# Activity
Leave the images out and repeat the data exactly as given.

# Supplied information
------------------------------------------------------------

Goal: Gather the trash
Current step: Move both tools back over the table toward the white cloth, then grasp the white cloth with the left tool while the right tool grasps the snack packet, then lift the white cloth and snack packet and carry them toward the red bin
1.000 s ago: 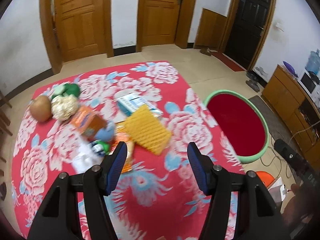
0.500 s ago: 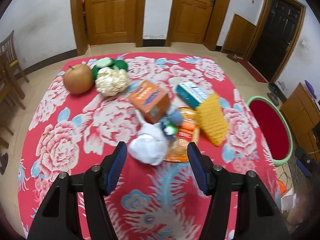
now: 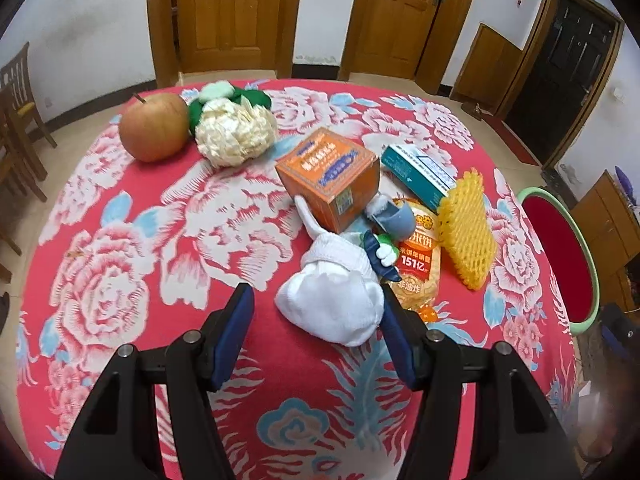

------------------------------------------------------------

# Answer to the exercise
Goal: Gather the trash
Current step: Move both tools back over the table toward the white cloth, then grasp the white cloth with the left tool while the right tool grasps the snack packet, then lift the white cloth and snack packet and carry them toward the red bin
1.000 s ago: 
0.500 s ago: 
now: 

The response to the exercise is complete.